RECORDS FOR THE EXERCISE section start

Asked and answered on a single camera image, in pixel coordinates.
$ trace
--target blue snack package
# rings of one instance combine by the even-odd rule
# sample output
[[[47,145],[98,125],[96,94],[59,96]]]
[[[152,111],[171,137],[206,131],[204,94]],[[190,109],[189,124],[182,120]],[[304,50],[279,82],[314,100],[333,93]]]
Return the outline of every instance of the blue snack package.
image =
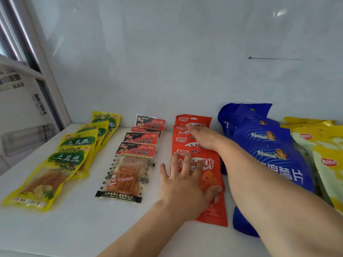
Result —
[[[233,138],[236,143],[242,139],[255,142],[285,142],[293,144],[290,129],[281,128],[276,125],[263,125],[249,118],[244,118],[234,132]]]
[[[272,119],[266,118],[265,116],[262,116],[258,114],[257,112],[252,111],[247,105],[241,104],[234,116],[230,119],[230,124],[237,127],[238,124],[245,118],[249,118],[255,122],[259,122],[260,124],[264,125],[276,125],[280,127],[280,123],[278,121],[274,121]]]
[[[232,116],[234,116],[236,110],[241,104],[229,103],[224,105],[218,113],[218,121],[222,125],[223,131],[227,128],[227,123],[230,122]],[[252,111],[258,113],[260,116],[267,117],[269,109],[272,104],[244,104]]]
[[[258,142],[248,139],[241,139],[238,144],[271,170],[314,193],[311,170],[300,152],[291,144],[282,142]],[[245,219],[237,207],[234,210],[233,227],[244,234],[258,236],[256,230]]]

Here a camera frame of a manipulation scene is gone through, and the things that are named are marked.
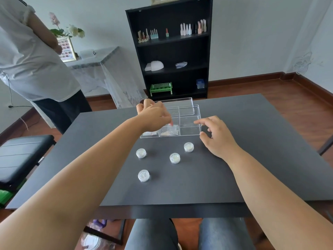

RECORDS FOR THE EXERCISE section end

Every line from the one containing "[[[47,145],[98,125],[96,94],[59,96]]]" through the last line of the data, both included, is to be repeated exactly; the pictures are to be left out.

* ANSWER SPACE:
[[[47,145],[98,125],[96,94],[59,96]]]
[[[152,111],[171,137],[206,131],[204,94]],[[190,109],[189,124],[182,120]],[[304,50],[279,82],[314,100],[333,93]]]
Return the outline of every instance of the blue snack package.
image =
Result —
[[[233,138],[236,143],[242,139],[255,142],[285,142],[293,144],[290,129],[281,128],[276,125],[263,125],[249,118],[244,118],[234,132]]]
[[[272,119],[266,118],[265,116],[262,116],[258,114],[257,112],[252,111],[247,105],[241,104],[234,116],[230,119],[230,124],[237,127],[238,124],[245,118],[249,118],[255,122],[259,122],[260,124],[264,125],[276,125],[280,127],[280,123],[278,121],[274,121]]]
[[[232,116],[234,116],[236,110],[241,104],[229,103],[224,105],[218,113],[218,121],[222,125],[223,131],[227,128],[227,123],[230,122]],[[252,111],[258,113],[260,116],[267,117],[269,109],[272,104],[244,104]]]
[[[258,142],[248,139],[241,139],[238,144],[271,170],[314,193],[311,170],[300,152],[291,144],[282,142]],[[245,219],[237,207],[234,210],[233,227],[244,234],[258,236],[256,230]]]

Here a camera frame of a manipulation scene is gone through, and the things that are named are marked.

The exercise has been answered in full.